Exercise directions: Every line from the one with "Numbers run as" through the end of the material should be written out character for character. Lines before it are excluded.

Material provided:
——————————

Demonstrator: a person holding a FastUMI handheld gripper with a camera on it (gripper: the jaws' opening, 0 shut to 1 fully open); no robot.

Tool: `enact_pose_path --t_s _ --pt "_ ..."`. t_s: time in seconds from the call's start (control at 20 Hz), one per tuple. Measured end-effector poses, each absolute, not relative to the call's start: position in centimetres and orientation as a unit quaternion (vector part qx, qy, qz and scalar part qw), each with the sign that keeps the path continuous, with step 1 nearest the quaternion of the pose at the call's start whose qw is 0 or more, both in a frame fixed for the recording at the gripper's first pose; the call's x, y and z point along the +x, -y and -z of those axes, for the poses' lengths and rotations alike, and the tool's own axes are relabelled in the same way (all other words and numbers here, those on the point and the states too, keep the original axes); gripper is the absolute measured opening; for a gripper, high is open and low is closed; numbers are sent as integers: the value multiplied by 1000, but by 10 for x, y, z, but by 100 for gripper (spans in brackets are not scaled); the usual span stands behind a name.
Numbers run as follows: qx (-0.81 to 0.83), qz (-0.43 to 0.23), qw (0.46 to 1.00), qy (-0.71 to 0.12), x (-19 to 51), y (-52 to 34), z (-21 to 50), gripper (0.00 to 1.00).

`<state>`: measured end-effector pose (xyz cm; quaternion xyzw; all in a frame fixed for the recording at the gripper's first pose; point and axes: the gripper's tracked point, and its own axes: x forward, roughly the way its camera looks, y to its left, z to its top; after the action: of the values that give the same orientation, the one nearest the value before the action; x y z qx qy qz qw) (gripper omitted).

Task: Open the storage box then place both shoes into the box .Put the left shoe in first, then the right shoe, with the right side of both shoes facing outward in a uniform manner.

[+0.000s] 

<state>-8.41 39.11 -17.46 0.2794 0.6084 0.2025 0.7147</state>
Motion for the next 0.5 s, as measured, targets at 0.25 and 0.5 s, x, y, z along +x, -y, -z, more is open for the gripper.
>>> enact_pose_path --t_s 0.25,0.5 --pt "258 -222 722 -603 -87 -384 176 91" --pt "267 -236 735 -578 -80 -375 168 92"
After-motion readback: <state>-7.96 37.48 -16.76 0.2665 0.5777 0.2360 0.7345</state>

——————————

Task answer:
Numbers run as follows: qx (-0.81 to 0.83), qz (-0.43 to 0.23), qw (0.46 to 1.00), qy (-0.71 to 0.12), x (-19 to 51), y (-52 to 34), z (-21 to 50), gripper (0.00 to 1.00).

`<state>`: measured end-effector pose (xyz cm; quaternion xyzw; all in a frame fixed for the recording at the gripper's first pose; point and axes: the gripper's tracked point, and its own axes: x forward, roughly the way its camera looks, y to its left, z to its top; after the action: of the values that give the same orientation, the one nearest the value before the action; x y z qx qy qz qw) (gripper omitted).

Task: Open the storage box then place both shoes into the box .Put the left shoe in first, then the right shoe, with the right side of both shoes facing outward in a uniform manner.

[+0.000s] 

<state>-8.41 39.11 -17.46 0.2794 0.6084 0.2025 0.7147</state>
Motion for the next 0.5 s, as measured, targets at 0.25 and 0.5 s, x, y, z along +x, -y, -z, more is open for the gripper.
>>> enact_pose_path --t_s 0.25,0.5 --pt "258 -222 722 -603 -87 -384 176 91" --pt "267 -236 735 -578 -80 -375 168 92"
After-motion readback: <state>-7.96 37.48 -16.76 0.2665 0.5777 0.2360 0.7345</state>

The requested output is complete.